— Это… — он обернулся к Сорейль, — кто-то из твоих потерял?
Она тихонько погладила башмачок пальцами и кивнула. Глаза ее наполнились слезами, но она не плакала — просто смотрела на него.
Потом шепотом произнесла:
— Нужно уходить, сударь. Зря я так. Уже ничего не поможет… Они совсем ушли.
— Почему? — устало сказал он. — Наоборот. Ведь они где-то здесь. Пойдем.
Он взял ее за руку, пальцы у нее были холодные.
— Попробуем пройти чуть дальше. Может, там… Он набрал полную грудь воздуха и крикнул:
— Эй!!!
— Эй, — невыразительно откликнулось эхо.
— Я же говорила вам, сударь, — безнадежно произнесла Сорейль, — не нужно было кричать. Ни к чему это.
— Ну, знаешь… — он совсем ее не понимал, не мог понять.
И тут он услышал музыку.
В ней не было ничего человеческого — странные, непривычные слуху созвучия, но все-таки это была именно музыка, холодная, чистая; точно кристаллы кварца, друзы молочного шпата, в которых каждая грань начинает жить самостоятельной жизнью, если на нее направить пучок света.
— Слышишь? — спросил он.
Она подняла голову, закусив губу и напряженно прислушиваясь.
Потом, в свою очередь, спросила: — Что?
— Эти… эти звуки?
— Вода капает, — неуверенно предположила девушка.
Она стояла, прижимая к груди детский башмачок.
— И все? —Да.
Глядела на него прозрачными глазами, в которых играл отблеск фонаря — две ярко-красные точки. Леон не удивился. Почему-то ожидал чего-то в этом роде.
Он потянул девушку за руку туда, где чужой, медлительный, холодный голос — не понять, инструмент или существо, — вел сложную, как математическое уравнение, мелодию — так могла петь сама гора, будь она одушевлена.
Он пошел на зов, и музыка становилась громче.
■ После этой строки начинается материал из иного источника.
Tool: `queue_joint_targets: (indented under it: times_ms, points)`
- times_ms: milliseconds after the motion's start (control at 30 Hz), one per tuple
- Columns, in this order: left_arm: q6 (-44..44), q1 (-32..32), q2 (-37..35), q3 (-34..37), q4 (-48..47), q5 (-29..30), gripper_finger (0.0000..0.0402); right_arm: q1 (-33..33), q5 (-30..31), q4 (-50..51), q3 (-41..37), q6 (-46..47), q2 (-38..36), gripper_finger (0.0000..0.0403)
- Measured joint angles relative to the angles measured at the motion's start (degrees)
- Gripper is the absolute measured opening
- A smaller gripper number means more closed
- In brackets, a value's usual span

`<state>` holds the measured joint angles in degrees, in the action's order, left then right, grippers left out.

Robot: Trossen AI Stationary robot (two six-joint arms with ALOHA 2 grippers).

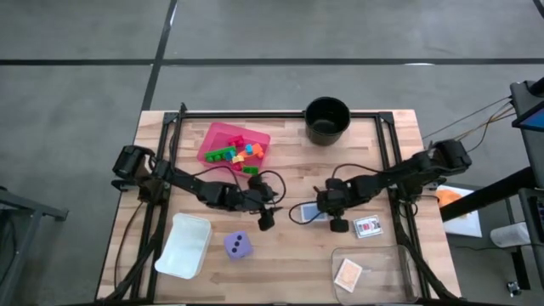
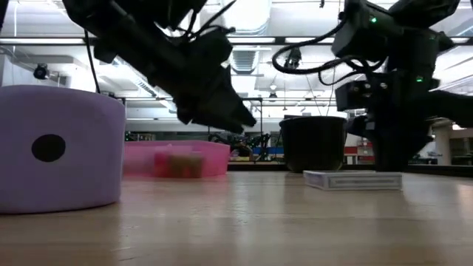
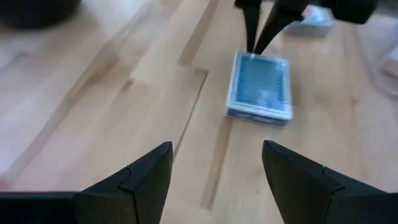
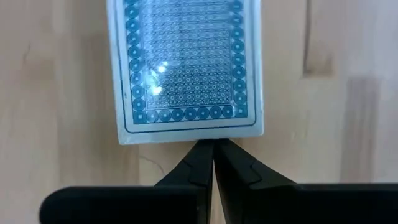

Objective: Pick & Place Toys
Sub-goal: Put the blue deck of cards into the transparent bin

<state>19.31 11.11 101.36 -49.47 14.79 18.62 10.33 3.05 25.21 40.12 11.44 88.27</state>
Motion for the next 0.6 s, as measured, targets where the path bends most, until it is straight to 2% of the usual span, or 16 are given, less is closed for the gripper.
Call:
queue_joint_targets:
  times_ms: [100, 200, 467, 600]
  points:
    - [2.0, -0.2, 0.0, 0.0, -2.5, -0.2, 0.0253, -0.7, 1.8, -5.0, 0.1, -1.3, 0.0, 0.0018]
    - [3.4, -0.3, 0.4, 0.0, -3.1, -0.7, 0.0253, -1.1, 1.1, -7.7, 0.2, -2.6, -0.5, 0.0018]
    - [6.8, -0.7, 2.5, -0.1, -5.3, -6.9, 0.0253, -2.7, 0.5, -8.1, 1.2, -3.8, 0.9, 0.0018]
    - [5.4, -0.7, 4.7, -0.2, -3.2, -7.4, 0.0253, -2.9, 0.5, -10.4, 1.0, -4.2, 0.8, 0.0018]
Штрек оборвался внезапно: они оказались в пещере, размеры которой он ощущал даже в темноте. Он поднял фонарь: своды, с которых правильными рядами, точно органные трубы, свешивались сталактиты, уходили вверх, теряясь во тьме, на полу стояла вода — в черном озере, отражаясь от многочисленных каменных граней, играл свет фонаря; странные фигуры стояли там — по колено в воде, по пояс, и ему потребовалось какое-то время, чтобы сообразить, что это всего-навсего наплывы под сталактитами — столбы, каменные грибы и кургузые деревья. Фигуры с крыльями, с лицами, белые, в белых балахонах — слишком совершенные, чтобы состоять из плоти и крови, слишком человечные, чтобы быть просто игрой природы.
Музыка носилась по залу, взлетала вверх к каменным трубам, плескалась в озере. Потом оборвалась — так же внезапно, как и началась.
Вода капала со сталактитов, разбегалась четкими кругами по озеру, блики играли на лицах нерукотворных скульптур, и оттого казалось, что они гримасничают. Сорейль у него за спиной пронзительно завизжала.